Required action:
Print the entries exactly; no image belongs in the copy.

··· Data for this task ···

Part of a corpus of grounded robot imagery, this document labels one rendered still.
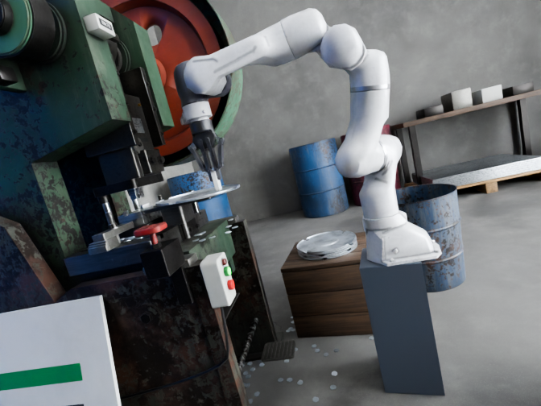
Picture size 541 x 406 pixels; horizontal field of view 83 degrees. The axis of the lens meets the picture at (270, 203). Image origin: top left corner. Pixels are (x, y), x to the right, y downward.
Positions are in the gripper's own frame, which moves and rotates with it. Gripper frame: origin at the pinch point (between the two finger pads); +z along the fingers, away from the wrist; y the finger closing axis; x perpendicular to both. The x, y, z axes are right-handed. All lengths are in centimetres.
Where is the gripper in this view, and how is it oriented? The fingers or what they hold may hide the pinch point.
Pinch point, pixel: (216, 180)
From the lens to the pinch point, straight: 106.9
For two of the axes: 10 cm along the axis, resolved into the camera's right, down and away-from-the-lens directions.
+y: 9.6, -2.2, -1.7
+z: 2.4, 9.6, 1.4
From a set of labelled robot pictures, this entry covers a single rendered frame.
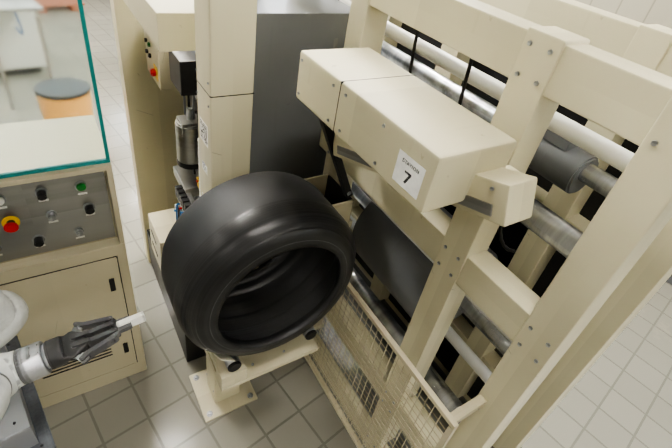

···

Solution for this task:
Part of a corpus of grounded robot imagery, this document labels one rendered still.
Picture size 541 x 406 pixels; horizontal field of view 83 degrees. The axis of the lens meets the picture at (270, 203). Image origin: top left corner. Pixels are (x, y), x to the right, y downward.
Positions are in the gripper's own frame, which moves and rotates with it. Gripper frame: origin at the pinch point (between the two finger pads); +z along the fingers, away from the wrist; y the finger closing axis; x perpendicular to both. The x, y, z axes are right-handed. All lengths are in centimetres.
Where is the gripper in this view, and how is it oriented? The fingers or what they hold may hide the pinch point.
Pinch point, pixel: (216, 180)
From the lens to the pinch point, straight: 106.9
For two of the axes: 10 cm along the axis, resolved into the camera's right, down and away-from-the-lens directions.
+y: 9.6, -2.2, -1.7
+z: 2.4, 9.6, 1.4
From a set of labelled robot pictures, this entry covers a single rendered frame.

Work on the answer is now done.